In the material below, find each line holding the string "Trace" and copy it.

□ □ □

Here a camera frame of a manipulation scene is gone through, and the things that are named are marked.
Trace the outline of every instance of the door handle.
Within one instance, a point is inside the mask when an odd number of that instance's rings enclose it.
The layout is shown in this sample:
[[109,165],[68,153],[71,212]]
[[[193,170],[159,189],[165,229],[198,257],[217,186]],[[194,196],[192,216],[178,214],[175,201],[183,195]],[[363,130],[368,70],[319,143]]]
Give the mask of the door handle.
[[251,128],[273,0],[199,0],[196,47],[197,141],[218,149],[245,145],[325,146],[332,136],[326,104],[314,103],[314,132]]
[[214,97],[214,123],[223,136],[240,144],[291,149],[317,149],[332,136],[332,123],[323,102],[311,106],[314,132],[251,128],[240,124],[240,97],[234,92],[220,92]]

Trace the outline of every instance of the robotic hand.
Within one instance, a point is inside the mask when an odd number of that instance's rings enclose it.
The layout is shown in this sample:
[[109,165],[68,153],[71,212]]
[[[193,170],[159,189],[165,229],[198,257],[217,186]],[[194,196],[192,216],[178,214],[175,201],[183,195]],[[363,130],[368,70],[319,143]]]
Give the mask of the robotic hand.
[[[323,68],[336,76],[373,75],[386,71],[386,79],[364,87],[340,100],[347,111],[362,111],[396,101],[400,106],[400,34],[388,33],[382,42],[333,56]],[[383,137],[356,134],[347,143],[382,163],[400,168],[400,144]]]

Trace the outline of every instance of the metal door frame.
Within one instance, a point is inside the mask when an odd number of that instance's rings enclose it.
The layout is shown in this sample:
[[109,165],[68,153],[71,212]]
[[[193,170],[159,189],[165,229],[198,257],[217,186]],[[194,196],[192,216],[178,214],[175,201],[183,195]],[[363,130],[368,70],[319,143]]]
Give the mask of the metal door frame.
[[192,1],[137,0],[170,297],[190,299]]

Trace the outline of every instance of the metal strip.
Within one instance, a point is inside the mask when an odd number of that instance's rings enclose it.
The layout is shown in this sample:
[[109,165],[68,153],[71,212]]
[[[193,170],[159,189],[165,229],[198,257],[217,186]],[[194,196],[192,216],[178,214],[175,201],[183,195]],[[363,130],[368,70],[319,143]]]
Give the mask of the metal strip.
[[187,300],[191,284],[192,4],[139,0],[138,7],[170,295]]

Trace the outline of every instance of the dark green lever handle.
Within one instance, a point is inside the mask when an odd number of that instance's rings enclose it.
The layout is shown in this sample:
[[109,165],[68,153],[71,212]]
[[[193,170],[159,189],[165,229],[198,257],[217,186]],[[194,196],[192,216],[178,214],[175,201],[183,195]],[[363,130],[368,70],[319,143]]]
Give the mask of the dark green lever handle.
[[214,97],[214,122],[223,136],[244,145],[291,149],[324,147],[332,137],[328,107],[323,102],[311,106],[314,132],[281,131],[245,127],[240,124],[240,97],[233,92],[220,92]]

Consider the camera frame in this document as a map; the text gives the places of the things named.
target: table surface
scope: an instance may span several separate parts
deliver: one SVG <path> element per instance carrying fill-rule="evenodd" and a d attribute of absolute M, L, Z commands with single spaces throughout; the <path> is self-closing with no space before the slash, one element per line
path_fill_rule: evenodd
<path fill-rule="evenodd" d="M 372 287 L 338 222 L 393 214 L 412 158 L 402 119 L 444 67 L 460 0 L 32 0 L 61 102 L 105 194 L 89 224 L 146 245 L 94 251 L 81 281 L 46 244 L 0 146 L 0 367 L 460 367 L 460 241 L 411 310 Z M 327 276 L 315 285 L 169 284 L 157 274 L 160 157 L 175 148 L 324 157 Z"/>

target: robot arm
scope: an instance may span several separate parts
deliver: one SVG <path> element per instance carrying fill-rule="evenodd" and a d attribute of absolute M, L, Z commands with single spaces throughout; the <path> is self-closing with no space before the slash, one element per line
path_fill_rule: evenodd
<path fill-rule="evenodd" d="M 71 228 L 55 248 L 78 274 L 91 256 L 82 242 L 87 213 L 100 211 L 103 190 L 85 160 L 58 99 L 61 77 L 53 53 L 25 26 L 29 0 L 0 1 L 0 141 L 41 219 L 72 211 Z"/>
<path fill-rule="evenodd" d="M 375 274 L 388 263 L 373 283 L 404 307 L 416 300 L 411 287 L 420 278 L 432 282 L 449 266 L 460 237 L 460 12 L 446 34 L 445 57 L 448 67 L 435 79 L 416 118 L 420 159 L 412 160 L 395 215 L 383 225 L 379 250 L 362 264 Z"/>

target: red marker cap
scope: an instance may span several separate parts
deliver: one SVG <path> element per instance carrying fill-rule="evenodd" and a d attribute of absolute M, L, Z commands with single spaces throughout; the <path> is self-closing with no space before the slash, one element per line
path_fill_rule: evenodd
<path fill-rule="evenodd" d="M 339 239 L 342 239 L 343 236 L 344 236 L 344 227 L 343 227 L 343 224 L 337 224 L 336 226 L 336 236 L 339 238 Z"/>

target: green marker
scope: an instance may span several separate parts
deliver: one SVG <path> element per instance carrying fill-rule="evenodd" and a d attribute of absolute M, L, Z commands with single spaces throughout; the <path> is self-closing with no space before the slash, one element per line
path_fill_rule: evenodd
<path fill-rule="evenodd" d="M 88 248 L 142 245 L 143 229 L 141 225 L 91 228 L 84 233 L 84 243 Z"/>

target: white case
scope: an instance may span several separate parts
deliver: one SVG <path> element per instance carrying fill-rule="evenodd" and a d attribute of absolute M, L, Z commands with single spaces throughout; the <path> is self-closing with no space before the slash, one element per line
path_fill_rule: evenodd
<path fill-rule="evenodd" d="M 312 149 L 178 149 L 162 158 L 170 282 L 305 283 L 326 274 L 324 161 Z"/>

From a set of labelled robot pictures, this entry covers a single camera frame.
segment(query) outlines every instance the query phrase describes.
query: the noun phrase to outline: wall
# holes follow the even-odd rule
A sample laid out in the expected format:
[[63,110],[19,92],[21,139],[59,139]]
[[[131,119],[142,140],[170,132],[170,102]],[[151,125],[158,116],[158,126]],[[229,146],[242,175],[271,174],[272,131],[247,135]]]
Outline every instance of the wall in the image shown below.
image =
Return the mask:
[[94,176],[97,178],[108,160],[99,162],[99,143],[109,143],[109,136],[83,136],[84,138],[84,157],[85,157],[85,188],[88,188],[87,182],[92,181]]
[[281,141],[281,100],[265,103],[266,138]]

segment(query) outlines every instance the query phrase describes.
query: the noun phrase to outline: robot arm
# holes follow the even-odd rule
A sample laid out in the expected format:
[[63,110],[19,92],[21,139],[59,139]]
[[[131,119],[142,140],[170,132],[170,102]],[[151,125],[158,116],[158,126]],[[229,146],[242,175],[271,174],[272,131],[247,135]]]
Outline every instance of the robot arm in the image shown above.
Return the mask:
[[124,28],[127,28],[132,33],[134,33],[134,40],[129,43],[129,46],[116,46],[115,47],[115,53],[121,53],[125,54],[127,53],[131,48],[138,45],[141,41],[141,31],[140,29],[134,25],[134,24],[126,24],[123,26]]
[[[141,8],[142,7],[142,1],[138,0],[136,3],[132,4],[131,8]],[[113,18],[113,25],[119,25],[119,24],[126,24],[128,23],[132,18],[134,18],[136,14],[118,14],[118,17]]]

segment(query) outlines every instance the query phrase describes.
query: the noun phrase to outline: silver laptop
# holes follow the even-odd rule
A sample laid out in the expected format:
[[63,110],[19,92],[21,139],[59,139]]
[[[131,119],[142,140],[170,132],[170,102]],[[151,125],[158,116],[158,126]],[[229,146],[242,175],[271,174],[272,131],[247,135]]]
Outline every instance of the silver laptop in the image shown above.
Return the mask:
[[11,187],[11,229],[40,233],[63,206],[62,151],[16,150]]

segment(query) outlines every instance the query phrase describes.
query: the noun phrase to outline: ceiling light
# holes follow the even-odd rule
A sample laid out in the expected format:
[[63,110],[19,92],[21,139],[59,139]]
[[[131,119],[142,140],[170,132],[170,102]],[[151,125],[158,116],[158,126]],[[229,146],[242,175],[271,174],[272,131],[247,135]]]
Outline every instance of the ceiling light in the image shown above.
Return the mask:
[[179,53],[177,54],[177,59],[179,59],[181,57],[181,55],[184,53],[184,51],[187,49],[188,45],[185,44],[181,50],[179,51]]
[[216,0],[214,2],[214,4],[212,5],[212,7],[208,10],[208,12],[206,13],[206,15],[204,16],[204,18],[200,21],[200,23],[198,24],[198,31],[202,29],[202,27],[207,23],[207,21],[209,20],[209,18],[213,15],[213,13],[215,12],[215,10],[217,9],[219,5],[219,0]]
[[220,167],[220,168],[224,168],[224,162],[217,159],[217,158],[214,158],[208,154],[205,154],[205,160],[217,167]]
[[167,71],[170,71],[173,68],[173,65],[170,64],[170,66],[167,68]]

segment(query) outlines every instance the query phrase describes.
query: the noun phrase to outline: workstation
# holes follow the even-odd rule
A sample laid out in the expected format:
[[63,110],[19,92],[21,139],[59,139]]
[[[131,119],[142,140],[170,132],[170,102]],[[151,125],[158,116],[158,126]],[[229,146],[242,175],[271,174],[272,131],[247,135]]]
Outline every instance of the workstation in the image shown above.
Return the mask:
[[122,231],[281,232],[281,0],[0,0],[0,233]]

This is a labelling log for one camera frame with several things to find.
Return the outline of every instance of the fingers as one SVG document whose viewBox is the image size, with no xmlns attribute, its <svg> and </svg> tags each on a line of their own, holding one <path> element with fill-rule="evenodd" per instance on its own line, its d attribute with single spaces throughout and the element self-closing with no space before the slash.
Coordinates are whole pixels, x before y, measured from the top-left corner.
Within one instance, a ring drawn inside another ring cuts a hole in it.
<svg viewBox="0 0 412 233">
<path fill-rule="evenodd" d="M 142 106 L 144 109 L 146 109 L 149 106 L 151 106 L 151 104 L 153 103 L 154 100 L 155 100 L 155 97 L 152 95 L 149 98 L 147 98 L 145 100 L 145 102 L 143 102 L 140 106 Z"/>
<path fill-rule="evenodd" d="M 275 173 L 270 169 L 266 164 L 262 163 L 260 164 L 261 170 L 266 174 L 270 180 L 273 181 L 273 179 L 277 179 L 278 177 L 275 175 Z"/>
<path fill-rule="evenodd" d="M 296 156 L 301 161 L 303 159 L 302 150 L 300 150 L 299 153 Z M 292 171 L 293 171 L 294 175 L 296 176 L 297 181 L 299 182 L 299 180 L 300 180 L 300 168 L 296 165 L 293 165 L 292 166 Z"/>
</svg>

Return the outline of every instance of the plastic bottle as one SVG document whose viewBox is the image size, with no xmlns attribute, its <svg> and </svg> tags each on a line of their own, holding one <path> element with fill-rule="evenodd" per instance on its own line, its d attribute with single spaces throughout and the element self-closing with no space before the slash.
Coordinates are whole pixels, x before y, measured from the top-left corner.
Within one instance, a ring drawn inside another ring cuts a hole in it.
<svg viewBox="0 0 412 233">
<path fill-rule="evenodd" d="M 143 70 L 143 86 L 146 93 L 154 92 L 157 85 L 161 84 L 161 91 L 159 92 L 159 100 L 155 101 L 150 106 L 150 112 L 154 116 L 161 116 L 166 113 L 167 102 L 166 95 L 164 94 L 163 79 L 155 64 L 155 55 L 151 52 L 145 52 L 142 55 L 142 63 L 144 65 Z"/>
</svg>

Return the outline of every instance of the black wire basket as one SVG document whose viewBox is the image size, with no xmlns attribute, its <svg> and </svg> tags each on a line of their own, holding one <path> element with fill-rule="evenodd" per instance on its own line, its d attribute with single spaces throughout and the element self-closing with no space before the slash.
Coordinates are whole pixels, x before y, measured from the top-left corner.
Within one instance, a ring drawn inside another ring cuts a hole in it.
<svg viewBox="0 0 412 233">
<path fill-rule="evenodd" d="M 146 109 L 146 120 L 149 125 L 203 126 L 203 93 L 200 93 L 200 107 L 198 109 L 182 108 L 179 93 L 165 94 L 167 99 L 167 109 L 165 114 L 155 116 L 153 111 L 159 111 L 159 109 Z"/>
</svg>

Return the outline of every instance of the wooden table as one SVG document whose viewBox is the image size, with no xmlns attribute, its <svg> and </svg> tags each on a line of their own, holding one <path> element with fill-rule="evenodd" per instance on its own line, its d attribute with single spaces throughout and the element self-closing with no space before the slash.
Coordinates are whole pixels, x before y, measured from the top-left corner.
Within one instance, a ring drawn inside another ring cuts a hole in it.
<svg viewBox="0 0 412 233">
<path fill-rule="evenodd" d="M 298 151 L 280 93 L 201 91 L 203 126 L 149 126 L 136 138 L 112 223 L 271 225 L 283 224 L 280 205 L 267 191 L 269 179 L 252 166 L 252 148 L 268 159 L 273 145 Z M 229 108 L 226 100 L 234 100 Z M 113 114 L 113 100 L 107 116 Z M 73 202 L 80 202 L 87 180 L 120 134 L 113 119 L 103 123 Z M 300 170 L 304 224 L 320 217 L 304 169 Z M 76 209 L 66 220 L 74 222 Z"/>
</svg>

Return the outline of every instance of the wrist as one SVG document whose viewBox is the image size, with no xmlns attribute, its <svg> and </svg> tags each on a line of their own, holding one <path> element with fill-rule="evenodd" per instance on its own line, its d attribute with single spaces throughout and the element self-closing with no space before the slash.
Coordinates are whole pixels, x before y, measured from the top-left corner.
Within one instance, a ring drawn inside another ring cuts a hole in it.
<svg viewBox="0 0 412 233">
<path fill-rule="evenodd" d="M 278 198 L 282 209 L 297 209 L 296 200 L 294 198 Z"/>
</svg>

□ □ □

### [Task answer]
Trace the outline of every instance of the door handle.
Trace the outline of every instance of the robotic hand.
Trace the outline of every instance of the metal door frame.
Trace the outline of every instance of the metal strip.
Trace the outline of every instance of the dark green lever handle.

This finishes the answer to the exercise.